● **TASK BRIEF**:
Locate the word "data" in the material, then show every line that holds it.

● **INFORMATION SUPPLIED**:
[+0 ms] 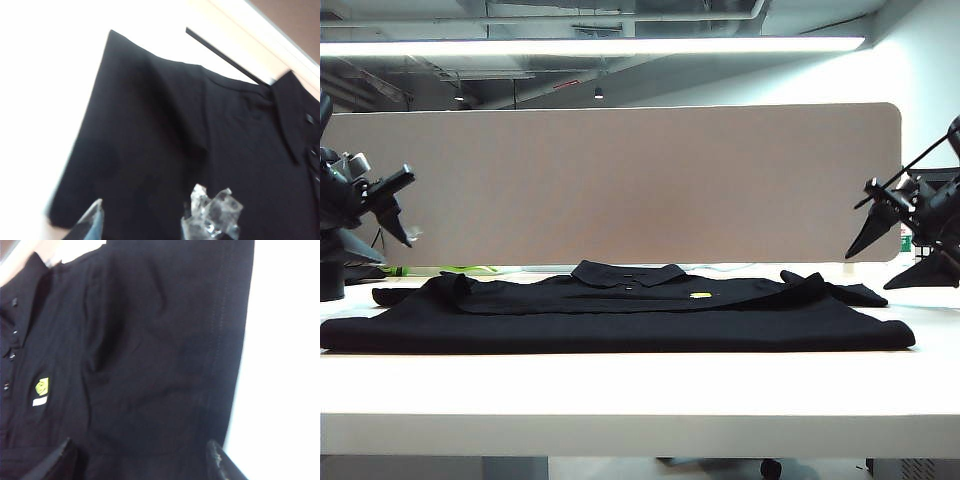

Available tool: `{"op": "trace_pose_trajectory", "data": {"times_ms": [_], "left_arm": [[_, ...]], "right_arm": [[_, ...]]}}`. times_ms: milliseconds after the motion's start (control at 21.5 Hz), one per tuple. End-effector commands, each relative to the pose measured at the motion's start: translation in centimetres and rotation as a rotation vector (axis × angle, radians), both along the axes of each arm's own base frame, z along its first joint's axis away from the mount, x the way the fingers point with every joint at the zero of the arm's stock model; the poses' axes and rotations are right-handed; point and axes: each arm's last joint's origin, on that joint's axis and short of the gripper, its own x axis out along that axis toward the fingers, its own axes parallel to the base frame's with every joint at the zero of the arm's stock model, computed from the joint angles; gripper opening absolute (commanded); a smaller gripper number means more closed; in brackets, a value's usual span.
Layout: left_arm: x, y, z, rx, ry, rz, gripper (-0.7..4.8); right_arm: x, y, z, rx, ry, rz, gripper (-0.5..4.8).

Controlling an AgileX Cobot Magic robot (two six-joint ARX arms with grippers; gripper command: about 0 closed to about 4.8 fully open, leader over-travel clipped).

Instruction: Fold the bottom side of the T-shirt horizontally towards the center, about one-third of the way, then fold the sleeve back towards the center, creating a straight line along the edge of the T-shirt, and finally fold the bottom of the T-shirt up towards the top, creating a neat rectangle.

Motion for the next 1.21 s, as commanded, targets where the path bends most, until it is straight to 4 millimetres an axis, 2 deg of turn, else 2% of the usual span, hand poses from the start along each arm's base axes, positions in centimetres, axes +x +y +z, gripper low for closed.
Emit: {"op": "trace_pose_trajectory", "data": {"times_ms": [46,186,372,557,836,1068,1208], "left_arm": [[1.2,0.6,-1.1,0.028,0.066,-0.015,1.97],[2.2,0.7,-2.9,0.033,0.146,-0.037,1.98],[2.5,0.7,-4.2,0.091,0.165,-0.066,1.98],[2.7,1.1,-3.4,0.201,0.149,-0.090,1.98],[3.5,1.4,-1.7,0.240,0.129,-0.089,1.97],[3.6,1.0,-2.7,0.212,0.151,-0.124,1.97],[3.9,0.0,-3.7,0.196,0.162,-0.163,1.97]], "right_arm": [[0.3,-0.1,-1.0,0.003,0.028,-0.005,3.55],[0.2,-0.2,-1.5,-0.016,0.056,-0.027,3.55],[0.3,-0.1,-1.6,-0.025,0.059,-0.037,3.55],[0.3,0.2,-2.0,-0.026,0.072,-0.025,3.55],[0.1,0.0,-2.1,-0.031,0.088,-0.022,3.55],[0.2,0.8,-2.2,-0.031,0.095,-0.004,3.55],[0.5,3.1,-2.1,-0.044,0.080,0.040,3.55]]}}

● **RESPONSE TO THIS TASK**:
Available tool: `{"op": "trace_pose_trajectory", "data": {"times_ms": [_], "left_arm": [[_, ...]], "right_arm": [[_, ...]]}}`. times_ms: milliseconds after the motion's start (control at 21.5 Hz), one per tuple. End-effector commands, each relative to the pose measured at the motion's start: translation in centimetres and rotation as a rotation vector (axis × angle, radians), both along the axes of each arm's own base frame, z along its first joint's axis away from the mount, x the way the fingers point with every joint at the zero of the arm's stock model; the poses' axes and rotations are right-handed; point and axes: each arm's last joint's origin, on that joint's axis and short of the gripper, its own x axis out along that axis toward the fingers, its own axes parallel to the base frame's with every joint at the zero of the arm's stock model, computed from the joint angles; gripper opening absolute (commanded); a smaller gripper number means more closed; in brackets, a value's usual span.
Emit: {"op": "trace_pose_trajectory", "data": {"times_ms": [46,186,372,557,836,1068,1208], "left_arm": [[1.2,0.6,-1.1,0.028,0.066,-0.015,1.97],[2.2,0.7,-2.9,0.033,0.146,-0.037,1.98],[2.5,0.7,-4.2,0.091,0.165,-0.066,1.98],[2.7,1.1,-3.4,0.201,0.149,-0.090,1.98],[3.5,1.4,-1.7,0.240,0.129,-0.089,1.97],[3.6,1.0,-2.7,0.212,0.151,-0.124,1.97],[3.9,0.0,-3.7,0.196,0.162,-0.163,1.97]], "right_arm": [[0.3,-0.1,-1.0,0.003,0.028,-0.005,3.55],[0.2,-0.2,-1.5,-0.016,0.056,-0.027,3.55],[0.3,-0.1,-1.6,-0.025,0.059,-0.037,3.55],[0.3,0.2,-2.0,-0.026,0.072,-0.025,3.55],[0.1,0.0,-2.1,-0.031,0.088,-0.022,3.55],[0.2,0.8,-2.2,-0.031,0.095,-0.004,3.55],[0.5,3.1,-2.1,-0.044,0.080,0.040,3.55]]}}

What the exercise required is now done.